-------- Dataset entries

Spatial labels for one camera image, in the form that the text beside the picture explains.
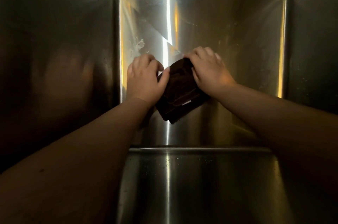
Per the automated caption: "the person's left forearm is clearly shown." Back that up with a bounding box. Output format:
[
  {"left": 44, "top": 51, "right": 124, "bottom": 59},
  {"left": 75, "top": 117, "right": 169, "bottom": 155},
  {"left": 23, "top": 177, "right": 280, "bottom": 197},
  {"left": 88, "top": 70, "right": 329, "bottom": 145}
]
[{"left": 0, "top": 98, "right": 156, "bottom": 224}]

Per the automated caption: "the person's right forearm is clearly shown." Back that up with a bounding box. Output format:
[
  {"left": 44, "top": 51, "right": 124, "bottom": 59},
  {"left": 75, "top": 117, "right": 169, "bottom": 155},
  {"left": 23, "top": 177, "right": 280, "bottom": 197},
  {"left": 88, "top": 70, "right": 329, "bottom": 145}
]
[{"left": 211, "top": 82, "right": 338, "bottom": 206}]

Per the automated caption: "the dark brown cloth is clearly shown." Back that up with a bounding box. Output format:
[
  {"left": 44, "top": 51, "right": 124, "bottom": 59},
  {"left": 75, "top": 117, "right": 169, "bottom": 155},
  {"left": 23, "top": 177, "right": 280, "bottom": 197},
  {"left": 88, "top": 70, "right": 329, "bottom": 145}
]
[{"left": 154, "top": 57, "right": 212, "bottom": 125}]

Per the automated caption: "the stainless steel sink basin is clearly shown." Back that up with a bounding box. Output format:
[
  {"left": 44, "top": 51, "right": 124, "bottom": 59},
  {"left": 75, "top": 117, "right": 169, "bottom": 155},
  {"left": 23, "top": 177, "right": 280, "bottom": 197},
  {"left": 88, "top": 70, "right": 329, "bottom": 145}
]
[{"left": 0, "top": 0, "right": 338, "bottom": 224}]

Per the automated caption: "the person's left hand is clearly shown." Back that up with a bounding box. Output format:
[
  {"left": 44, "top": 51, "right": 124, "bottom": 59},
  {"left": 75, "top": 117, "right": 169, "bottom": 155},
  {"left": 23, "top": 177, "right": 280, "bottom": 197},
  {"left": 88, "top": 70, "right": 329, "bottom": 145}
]
[{"left": 126, "top": 54, "right": 170, "bottom": 108}]

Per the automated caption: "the person's right hand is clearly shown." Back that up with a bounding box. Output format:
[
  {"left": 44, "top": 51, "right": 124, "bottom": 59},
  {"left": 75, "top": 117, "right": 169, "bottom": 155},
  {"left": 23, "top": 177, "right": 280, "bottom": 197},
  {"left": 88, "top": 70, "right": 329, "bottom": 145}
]
[{"left": 183, "top": 46, "right": 237, "bottom": 98}]

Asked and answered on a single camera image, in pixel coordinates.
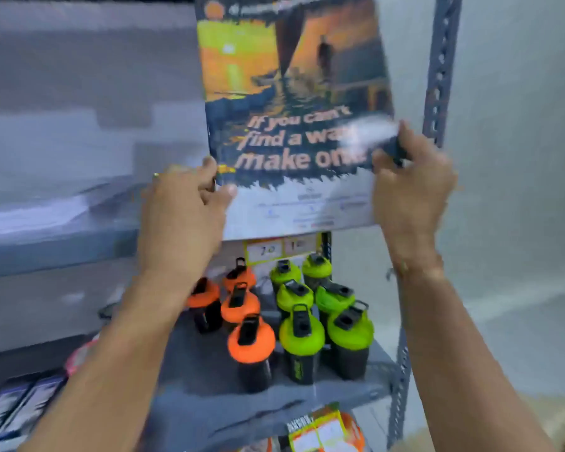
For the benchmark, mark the person's left hand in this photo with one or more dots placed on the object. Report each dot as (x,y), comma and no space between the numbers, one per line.
(179,221)

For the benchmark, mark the person's right hand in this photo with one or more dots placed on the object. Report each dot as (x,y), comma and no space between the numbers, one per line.
(412,197)

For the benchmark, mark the person's right thumb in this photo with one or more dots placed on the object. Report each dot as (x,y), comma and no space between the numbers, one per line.
(383,167)

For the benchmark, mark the person's left thumb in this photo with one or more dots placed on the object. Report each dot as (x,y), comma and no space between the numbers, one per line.
(223,195)

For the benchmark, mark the sunset picture poster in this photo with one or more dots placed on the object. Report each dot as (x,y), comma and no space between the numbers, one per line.
(292,89)

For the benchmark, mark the person's right forearm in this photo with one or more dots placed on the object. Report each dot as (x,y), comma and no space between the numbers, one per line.
(456,362)

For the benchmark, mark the person's left forearm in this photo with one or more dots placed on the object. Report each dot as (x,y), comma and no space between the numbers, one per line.
(117,362)

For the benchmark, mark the yellow shelf price label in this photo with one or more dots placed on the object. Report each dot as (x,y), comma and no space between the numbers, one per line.
(282,248)

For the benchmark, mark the orange-lid black shaker bottle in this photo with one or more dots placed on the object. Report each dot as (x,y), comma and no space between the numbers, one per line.
(205,301)
(240,276)
(239,305)
(250,345)

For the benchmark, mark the thread wrist band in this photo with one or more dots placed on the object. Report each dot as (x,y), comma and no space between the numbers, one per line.
(419,270)

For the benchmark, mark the group of green-lid shaker bottles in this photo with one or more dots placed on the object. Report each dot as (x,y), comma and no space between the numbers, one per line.
(302,336)

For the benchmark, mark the grey metal shelving rack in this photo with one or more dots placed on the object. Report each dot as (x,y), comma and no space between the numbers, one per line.
(193,390)

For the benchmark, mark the pink round packet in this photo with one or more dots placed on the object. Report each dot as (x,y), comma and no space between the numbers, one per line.
(80,357)

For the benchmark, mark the orange product packet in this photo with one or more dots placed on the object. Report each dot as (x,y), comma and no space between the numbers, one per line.
(327,430)

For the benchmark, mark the black flat product box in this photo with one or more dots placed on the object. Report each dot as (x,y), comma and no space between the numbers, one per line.
(33,404)
(2,409)

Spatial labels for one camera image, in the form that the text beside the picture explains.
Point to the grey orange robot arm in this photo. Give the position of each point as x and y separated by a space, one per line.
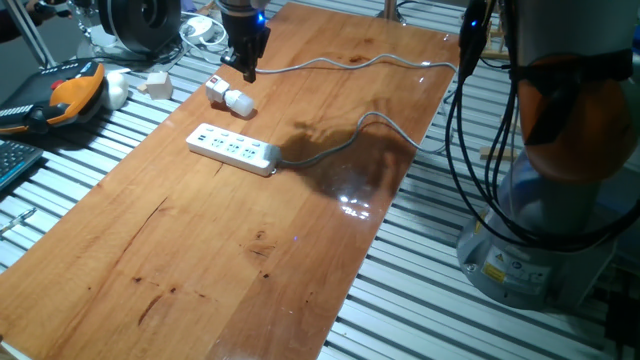
550 210

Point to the white rounded object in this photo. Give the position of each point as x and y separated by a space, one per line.
117 90

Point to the brown wooden board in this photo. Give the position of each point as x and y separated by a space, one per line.
200 250

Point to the black keyboard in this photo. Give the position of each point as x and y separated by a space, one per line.
15 160

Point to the grey aluminium frame strut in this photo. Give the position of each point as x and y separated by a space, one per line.
31 35

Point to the person's hand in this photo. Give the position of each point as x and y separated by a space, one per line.
42 12

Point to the thin metal stand rod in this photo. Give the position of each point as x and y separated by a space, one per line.
83 27

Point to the orange black teach pendant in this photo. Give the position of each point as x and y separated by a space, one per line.
65 95

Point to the black connector with blue light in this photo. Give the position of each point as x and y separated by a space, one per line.
472 35

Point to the white power strip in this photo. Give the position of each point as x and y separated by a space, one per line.
230 147

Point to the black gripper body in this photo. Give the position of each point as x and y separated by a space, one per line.
245 30

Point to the silver pen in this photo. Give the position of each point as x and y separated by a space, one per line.
20 218

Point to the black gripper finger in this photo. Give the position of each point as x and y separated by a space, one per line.
250 72
231 59

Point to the white round socket device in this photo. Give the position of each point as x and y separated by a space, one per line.
200 27

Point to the black filament spool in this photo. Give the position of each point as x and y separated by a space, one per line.
130 25

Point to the tan upright frame pole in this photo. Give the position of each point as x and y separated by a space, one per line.
390 7

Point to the small white box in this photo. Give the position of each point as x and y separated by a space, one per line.
159 86

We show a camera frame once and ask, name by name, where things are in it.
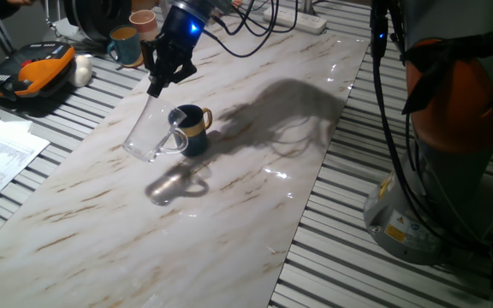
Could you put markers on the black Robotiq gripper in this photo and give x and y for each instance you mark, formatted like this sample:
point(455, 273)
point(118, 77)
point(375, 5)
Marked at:
point(182, 30)

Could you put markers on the clear glass mug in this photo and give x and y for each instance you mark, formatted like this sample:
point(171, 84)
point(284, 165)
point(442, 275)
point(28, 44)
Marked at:
point(148, 132)

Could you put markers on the pink cup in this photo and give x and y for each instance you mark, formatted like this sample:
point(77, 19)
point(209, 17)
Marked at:
point(144, 23)

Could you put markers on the person's bare hand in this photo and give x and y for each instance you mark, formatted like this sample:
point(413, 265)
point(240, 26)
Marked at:
point(19, 1)

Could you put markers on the round wooden coaster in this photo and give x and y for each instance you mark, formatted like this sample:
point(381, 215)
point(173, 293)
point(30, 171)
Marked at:
point(136, 63)

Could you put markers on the teal mug with orange inside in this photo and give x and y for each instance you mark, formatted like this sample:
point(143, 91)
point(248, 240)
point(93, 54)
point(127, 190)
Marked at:
point(126, 45)

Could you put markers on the blue mug with yellow band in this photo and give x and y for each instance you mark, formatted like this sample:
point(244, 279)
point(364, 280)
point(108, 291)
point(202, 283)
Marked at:
point(197, 137)

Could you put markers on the black round spool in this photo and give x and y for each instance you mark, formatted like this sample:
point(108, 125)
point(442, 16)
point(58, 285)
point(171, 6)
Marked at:
point(96, 17)

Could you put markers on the small white plush object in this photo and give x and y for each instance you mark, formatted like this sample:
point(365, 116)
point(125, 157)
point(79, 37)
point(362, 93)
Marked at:
point(80, 70)

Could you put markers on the white plastic wrap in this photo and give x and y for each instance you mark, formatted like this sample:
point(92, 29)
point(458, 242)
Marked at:
point(67, 27)

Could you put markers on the orange black teach pendant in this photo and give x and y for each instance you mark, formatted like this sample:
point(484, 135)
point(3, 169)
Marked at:
point(37, 70)

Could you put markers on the white power strip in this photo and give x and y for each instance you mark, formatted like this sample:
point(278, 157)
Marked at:
point(306, 21)

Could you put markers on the white marble pattern board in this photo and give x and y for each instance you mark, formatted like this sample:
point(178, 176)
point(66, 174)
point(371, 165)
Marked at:
point(251, 214)

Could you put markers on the aluminium frame post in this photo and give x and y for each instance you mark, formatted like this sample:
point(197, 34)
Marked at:
point(166, 8)

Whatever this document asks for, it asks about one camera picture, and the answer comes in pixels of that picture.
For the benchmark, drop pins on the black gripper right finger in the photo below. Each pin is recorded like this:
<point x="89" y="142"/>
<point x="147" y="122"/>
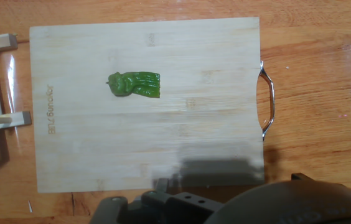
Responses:
<point x="301" y="177"/>

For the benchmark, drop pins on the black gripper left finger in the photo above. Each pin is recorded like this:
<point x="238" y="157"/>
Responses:
<point x="188" y="208"/>

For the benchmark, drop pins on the green chili pepper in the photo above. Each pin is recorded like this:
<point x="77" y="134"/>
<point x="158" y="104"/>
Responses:
<point x="132" y="84"/>

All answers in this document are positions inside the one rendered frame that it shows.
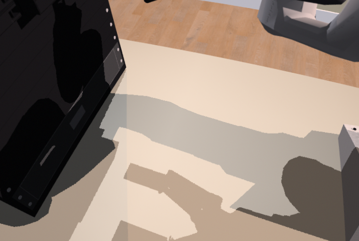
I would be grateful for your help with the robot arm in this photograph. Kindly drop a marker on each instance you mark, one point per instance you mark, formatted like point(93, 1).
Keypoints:
point(296, 20)

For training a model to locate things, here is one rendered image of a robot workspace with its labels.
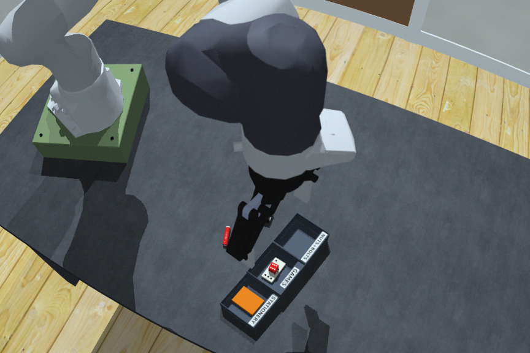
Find white domino tile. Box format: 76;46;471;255
261;258;286;283

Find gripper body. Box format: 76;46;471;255
248;166;308;205

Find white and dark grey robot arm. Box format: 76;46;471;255
0;0;356;180

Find dark grey three-compartment bin rack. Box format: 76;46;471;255
220;212;330;331

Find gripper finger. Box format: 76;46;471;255
226;193;286;269
294;169;319;203

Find red aaa battery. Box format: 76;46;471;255
223;226;230;246

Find red die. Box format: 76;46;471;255
269;262;279;274

----------------

Copy each line of the records that contains the word "image".

Spatial labels for one camera image, in the form that the text beside the picture explains.
Asked and answered on a single camera image, in pixel coordinates.
Spatial labels for one camera image, in the form that the text beside the picture explains.
For training a model to locate things, here is one rendered image of a robot workspace with its labels.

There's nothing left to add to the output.